2007年06月23日 09時45分35秒 | うちなー日記(沖縄編)
今日、6月23日は太平洋戦争末期に行われた地上戦、沖縄戦の組織的戦闘が終結した日で、この戦で亡くなった人々を慰霊できるように、沖縄県では毎年この日は休日とされています。(今年は土曜日と重なりましたが・・)
ちょうどこの時期、沖縄は梅雨明けを迎え、強い日差しの下、美しい空と海が広がります。
その空や海を見るたび、今の静かな人の営みを見るたびに、60数年前、この場所で20万人以上もの人々が亡くなるほどの激戦があったことが非現実的にさえ思えてきます。
しかし、身近に点在する戦跡や、未だに処理が続く不発弾、何より平和祈念公園に立ち並ぶ平和の礎(いしじ)に刻まれた軍民24万人もの戦死者の人々の名前を見るとき、それが現実にあったことで、想像を絶するものであったことを理解するのです。
当時の県民の四分の一が亡くなるという状況は、容易には想像できません。
大学図書館に保存されている、沖縄戦前の写真を見ると、本島各地に広がる石畳道や、風光明媚な風景の中を走る県営鉄道、お洒落な尖塔が目立つ那覇市役所、そして今では竹富島くらいでしか見られないような沖縄建築の集落など、今のリゾートとしての沖縄とは一味違う、まさに美ら島沖縄が存在していたことがわかります。

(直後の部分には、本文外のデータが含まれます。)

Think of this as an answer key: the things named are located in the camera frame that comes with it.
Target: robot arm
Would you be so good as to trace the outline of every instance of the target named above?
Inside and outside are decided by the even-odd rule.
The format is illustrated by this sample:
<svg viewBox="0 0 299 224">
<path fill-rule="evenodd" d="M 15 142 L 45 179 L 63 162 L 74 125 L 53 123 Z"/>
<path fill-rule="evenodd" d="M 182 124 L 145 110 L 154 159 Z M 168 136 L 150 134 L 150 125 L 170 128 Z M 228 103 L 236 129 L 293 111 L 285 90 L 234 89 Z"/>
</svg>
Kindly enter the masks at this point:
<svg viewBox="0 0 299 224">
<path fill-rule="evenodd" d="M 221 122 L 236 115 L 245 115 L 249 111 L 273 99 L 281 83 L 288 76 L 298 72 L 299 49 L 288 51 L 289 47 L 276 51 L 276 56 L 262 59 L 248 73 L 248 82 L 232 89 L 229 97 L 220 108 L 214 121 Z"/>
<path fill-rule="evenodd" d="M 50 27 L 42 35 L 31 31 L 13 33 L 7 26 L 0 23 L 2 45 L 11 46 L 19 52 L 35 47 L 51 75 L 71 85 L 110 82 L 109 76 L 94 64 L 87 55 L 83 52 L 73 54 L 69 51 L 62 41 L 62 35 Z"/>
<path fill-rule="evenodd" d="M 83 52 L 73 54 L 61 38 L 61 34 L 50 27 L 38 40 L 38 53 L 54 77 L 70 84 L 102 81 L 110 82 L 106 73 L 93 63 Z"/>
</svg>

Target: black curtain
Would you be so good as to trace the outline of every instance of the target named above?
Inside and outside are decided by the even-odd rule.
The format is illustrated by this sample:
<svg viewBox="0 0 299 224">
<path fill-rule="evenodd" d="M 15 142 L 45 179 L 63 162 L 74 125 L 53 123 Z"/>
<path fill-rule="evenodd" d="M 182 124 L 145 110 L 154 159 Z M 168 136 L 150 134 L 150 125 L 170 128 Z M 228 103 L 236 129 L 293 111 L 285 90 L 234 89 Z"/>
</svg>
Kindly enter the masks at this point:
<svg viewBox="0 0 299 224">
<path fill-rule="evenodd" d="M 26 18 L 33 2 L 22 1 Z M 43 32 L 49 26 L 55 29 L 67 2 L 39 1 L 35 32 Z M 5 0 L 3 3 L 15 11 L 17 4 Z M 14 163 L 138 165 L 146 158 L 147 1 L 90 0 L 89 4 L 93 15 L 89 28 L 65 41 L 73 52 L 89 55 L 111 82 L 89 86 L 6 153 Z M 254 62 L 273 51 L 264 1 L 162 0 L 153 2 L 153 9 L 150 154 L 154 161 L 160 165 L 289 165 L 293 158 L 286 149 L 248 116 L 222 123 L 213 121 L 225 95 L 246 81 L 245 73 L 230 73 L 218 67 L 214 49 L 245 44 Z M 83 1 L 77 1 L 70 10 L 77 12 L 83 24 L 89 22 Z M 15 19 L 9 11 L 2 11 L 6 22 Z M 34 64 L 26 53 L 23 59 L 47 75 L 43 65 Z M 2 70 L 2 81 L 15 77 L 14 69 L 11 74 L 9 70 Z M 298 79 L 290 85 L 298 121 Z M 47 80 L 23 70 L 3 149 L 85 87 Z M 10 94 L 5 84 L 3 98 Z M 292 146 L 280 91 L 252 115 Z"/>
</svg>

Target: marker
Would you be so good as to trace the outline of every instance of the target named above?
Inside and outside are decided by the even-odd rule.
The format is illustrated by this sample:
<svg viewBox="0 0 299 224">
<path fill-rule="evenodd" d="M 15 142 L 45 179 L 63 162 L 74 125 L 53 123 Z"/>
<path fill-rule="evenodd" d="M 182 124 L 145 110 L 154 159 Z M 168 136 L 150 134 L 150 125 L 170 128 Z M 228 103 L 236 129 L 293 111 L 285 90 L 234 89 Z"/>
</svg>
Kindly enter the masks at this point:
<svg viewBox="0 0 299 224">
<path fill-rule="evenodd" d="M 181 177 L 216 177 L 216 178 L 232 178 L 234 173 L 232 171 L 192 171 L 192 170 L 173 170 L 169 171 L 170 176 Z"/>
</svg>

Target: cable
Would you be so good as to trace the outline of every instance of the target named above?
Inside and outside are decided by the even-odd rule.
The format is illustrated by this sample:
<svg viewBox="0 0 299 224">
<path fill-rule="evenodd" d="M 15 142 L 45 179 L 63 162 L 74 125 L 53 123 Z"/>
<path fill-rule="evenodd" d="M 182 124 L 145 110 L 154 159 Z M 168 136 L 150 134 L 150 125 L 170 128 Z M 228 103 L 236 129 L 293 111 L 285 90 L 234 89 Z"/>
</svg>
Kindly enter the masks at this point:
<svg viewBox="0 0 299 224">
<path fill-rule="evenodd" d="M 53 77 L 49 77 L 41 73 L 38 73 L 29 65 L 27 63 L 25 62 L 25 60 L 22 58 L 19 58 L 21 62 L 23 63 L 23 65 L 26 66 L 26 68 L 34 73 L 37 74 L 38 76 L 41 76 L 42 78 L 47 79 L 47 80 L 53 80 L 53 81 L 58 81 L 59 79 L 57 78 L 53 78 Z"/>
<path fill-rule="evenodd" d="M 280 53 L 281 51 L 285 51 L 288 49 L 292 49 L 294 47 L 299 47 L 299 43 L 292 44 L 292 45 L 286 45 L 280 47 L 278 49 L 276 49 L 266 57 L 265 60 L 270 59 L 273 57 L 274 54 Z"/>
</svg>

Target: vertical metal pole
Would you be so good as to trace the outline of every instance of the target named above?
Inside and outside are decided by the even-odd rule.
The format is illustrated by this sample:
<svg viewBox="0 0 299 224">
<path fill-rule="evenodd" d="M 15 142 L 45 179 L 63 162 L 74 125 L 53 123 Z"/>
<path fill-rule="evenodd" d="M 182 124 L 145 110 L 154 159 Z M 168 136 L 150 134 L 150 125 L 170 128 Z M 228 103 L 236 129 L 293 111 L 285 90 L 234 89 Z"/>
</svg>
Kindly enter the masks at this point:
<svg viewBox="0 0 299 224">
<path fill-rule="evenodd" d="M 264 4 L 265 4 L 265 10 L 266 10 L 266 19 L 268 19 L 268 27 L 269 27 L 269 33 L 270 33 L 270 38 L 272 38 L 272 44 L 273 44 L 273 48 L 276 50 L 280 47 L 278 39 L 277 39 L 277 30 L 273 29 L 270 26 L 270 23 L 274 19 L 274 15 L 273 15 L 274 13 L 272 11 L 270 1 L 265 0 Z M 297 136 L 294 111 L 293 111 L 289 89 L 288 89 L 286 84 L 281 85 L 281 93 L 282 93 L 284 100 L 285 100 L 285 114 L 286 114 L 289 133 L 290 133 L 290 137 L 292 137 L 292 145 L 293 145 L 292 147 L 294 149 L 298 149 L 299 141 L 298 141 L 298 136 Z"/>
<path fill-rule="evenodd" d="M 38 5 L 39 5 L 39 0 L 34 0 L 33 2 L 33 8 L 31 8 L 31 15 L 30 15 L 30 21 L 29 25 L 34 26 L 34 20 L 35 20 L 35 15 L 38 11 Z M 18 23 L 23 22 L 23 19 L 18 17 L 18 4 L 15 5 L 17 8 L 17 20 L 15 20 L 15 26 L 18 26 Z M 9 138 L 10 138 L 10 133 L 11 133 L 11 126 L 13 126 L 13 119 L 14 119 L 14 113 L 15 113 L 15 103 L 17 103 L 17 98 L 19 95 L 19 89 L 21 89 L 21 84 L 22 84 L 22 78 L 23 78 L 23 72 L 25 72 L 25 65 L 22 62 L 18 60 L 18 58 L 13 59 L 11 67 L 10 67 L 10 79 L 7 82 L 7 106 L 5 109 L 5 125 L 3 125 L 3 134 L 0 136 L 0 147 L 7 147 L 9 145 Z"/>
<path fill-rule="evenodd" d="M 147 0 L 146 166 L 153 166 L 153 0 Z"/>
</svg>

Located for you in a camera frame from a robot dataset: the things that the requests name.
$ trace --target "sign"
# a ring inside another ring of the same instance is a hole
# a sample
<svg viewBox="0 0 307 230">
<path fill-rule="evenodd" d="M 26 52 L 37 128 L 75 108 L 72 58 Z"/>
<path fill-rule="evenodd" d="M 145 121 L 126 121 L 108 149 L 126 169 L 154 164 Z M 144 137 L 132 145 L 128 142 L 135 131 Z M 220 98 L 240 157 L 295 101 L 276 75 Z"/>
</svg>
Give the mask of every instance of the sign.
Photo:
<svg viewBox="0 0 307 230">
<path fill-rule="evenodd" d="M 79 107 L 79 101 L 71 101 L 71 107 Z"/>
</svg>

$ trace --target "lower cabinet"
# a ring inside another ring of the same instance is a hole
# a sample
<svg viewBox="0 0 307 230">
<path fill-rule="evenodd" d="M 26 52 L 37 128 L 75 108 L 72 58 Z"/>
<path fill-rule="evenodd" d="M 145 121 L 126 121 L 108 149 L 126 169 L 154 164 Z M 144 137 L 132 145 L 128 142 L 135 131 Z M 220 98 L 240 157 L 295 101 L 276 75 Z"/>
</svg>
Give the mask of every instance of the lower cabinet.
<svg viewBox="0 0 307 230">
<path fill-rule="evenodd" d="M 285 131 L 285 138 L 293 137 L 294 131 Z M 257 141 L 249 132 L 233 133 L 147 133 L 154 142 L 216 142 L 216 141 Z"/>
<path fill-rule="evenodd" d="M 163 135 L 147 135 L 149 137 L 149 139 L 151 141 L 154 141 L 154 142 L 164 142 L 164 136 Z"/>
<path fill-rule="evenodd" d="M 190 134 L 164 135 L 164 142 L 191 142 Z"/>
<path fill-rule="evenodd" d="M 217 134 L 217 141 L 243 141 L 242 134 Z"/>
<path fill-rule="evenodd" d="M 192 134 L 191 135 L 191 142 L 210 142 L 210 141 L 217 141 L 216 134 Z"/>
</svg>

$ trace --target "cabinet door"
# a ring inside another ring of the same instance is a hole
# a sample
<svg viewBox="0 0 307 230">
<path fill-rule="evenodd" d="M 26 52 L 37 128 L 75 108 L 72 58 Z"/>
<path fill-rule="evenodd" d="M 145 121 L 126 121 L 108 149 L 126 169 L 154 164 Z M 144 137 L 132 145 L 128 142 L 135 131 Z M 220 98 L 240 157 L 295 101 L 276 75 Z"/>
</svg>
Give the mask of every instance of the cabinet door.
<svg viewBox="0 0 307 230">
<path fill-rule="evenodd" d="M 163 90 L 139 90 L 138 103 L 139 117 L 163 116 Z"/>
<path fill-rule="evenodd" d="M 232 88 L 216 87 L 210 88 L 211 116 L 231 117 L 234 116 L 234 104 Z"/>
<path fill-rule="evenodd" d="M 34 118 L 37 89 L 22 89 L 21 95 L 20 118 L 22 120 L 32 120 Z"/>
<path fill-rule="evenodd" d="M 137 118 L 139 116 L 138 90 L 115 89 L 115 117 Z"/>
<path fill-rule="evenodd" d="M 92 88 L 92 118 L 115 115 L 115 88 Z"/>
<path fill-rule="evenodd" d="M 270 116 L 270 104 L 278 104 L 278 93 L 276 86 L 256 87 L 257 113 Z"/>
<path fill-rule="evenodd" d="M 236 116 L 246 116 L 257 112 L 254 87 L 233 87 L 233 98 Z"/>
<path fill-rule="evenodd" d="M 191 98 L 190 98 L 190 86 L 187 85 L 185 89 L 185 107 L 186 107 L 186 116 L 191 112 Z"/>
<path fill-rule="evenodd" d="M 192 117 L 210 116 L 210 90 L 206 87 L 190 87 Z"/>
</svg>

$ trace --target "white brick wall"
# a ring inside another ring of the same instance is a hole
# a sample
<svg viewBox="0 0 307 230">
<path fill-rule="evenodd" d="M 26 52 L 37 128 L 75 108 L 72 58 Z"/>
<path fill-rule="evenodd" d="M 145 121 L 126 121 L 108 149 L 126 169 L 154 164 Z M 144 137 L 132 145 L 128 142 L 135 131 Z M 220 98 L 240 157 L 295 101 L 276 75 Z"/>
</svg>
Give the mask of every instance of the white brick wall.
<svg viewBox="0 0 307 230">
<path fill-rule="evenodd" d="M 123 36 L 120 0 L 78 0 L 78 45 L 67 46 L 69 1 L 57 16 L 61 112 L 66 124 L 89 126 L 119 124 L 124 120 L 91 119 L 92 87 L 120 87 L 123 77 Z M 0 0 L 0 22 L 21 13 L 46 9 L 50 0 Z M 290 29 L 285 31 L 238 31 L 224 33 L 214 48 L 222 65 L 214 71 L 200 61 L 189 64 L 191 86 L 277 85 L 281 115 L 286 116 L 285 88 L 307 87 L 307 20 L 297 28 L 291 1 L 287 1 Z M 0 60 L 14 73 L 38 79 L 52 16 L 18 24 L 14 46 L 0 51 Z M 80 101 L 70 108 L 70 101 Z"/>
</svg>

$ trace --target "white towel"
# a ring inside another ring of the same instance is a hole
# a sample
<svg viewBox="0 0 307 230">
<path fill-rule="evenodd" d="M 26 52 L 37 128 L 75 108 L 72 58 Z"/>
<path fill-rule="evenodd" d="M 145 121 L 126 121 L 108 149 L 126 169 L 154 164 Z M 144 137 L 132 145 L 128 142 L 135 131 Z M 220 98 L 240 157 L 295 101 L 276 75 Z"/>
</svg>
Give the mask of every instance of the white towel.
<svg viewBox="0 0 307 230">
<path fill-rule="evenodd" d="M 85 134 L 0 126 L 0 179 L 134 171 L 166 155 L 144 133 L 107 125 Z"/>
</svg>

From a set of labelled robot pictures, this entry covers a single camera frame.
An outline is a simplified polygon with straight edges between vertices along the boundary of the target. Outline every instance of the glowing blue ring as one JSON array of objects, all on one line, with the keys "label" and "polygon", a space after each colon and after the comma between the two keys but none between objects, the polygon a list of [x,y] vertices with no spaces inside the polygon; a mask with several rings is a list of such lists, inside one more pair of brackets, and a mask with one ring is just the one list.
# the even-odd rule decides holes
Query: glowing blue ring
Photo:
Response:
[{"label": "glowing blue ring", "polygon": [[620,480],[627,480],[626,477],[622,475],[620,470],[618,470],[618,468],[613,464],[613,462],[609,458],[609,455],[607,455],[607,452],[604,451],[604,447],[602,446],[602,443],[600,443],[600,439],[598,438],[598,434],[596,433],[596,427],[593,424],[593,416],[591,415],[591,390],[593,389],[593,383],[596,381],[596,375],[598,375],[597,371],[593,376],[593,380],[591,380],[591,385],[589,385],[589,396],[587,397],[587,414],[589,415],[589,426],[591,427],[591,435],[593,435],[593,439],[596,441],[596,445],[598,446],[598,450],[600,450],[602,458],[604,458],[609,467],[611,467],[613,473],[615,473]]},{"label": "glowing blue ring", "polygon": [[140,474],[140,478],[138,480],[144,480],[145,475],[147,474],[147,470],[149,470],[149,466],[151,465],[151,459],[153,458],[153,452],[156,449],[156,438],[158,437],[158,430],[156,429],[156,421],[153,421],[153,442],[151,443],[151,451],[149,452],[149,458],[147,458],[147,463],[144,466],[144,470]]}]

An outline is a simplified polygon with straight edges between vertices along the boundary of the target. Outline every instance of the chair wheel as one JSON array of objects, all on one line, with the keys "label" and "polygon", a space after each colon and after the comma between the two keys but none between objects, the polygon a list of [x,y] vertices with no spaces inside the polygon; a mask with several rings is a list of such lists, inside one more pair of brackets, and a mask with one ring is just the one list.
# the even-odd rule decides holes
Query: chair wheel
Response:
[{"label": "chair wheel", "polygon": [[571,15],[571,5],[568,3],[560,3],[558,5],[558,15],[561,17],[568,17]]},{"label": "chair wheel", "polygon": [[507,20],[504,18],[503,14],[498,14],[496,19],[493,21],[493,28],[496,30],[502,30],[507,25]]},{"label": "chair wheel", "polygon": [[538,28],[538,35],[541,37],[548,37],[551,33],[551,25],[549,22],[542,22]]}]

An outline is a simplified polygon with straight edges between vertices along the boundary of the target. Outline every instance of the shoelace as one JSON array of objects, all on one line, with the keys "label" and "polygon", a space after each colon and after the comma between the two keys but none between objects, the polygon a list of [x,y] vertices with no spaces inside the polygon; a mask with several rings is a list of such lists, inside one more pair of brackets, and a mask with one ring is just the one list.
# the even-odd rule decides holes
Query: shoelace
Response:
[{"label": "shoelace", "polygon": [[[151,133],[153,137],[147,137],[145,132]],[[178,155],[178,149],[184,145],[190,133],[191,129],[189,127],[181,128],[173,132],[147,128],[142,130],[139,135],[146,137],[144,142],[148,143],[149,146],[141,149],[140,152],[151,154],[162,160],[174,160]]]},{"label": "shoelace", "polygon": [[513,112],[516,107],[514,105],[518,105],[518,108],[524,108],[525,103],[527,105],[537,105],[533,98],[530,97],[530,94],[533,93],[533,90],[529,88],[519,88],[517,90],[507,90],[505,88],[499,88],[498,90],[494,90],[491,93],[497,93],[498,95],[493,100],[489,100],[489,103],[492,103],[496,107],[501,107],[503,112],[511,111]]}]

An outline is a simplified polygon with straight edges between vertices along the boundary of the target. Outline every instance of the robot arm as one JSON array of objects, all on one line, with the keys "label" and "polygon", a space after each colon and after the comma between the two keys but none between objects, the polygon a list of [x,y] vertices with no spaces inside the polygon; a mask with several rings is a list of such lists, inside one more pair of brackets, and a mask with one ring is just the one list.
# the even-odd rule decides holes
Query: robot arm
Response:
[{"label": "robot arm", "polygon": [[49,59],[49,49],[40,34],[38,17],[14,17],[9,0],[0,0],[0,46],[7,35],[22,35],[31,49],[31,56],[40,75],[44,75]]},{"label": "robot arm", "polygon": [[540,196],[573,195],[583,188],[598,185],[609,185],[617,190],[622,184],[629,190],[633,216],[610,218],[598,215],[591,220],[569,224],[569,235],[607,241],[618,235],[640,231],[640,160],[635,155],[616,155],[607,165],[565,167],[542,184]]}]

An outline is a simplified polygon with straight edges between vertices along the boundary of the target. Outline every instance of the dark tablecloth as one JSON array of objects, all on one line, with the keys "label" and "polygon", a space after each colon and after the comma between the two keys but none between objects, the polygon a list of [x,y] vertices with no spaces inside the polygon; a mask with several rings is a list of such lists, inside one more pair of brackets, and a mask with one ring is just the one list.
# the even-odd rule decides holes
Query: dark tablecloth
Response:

それらが今に残っていればと思うと、とても惜しく、もしも沖縄戦が無ければ・・・と思ってしまいます。
多くの犠牲の上に、今の沖縄があることを思えば、軽々しい行動はできません。

この週末、私も慰霊の日関連の写真展企画に出席する予定になっています。
今も教科書記述変更問題で議論が沸き起こっていますが、実際のところ私には真実はわかりません。様々な資料を見ても、同一証言に対して異なる解釈のものがあったりして、なかなか一般人には判断は難しいです。(テレビ、新聞、写真、映像、間に記者やカメラマンという存在がある限り情報はある程度選択されてしまいますし・・)
ただ、体験者の証言(私も実際に聞きました)をきけば、集団で自決したという、凄惨な事実があったのは確かですから、大切なのはその犠牲者の方々を慰霊する気持ち、そして行動だと思うのです。その形は人それぞれで良いと思います。私は、写真を撮る際、戦跡に立ち入ることもあるのですが、そのときは必ず一度立ち止まり、しばし手を合わせます。
しかし、そこを戦跡だと知らなければそのような行動は取れません。実際、本土から来る観光客の中には、沖縄戦があったこと自体を知らず、そこに何故慰霊碑があるのかがわからない人も結構いるのです。

慰霊の日、それぞれが「慰霊」の形を考える日でもあると思います。

最後に、沖縄戦で亡くなった人々に対して、合掌。